THE PROBLEM -
Throughout the listing below, show every line in which "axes" occurs.

DATA PROVIDED -

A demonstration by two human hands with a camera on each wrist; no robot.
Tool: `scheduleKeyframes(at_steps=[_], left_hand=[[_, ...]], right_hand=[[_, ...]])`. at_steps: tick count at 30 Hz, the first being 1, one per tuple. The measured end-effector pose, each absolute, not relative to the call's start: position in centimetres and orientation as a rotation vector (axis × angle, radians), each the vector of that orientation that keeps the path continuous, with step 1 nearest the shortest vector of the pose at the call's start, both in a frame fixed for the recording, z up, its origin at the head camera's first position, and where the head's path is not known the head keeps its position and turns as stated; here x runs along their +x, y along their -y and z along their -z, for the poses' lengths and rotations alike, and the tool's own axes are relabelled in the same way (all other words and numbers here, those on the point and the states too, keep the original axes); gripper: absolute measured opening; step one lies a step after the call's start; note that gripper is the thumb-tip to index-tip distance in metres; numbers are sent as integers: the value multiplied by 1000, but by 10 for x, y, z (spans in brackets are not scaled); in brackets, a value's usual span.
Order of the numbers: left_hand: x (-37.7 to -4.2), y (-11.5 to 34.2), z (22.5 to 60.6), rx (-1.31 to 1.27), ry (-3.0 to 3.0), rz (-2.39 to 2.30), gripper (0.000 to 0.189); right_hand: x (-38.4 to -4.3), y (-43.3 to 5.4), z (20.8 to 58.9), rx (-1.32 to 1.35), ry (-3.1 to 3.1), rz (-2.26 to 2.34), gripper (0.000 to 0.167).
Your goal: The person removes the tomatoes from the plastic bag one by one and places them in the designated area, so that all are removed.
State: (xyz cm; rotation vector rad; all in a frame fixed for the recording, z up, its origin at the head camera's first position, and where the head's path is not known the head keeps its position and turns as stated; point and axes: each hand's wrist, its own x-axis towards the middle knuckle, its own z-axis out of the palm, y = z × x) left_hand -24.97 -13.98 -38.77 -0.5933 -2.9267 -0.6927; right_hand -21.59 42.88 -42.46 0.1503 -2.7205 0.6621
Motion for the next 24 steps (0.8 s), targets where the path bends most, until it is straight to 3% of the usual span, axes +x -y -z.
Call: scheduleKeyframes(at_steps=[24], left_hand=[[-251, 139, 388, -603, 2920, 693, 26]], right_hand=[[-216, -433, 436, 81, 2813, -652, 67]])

ANSWER SPACE -
Tool: `scheduleKeyframes(at_steps=[_], left_hand=[[_, ...]], right_hand=[[_, ...]])`. at_steps: tick count at 30 Hz, the first being 1, one per tuple. The measured end-effector pose, each absolute, not relative to the call's start: position in centimetres and orientation as a rotation vector (axis × angle, radians), each the vector of that orientation that keeps the path continuous, with step 1 nearest the shortest vector of the pose at the call's start, both in a frame fixed for the recording, z up, its origin at the head camera's first position, and where the head's path is not known the head keeps its position and turns as stated; here x runs along their +x, y along their -y and z along their -z, for the poses' lengths and rotations alike, and the tool's own axes are relabelled in the same way (all other words and numbers here, those on the point and the states too, keep the original axes); gripper: absolute measured opening; step one lies a step after the call's start; note that gripper is the thumb-tip to index-tip distance in metres; numbers are sent as integers: the value multiplied by 1000, but by 10 for x, y, z (spans in brackets are not scaled); in brackets, a value's usual span.
State: (xyz cm; rotation vector rad; all in a frame fixed for the recording, z up, its origin at the head camera's first position, and where the head's path is not known the head keeps its position and turns as stated; point and axes: each hand's wrist, its own x-axis towards the middle knuckle, its own z-axis out of the palm, y = z × x) left_hand -24.97 -13.98 -38.77 -0.5933 -2.9267 -0.6927; right_hand -21.59 42.88 -42.46 0.1503 -2.7205 0.6621
Motion for the next 24 steps (0.8 s), targets where the path bends most, until it is straight to 3% of the usual span, axes +x -y -z.

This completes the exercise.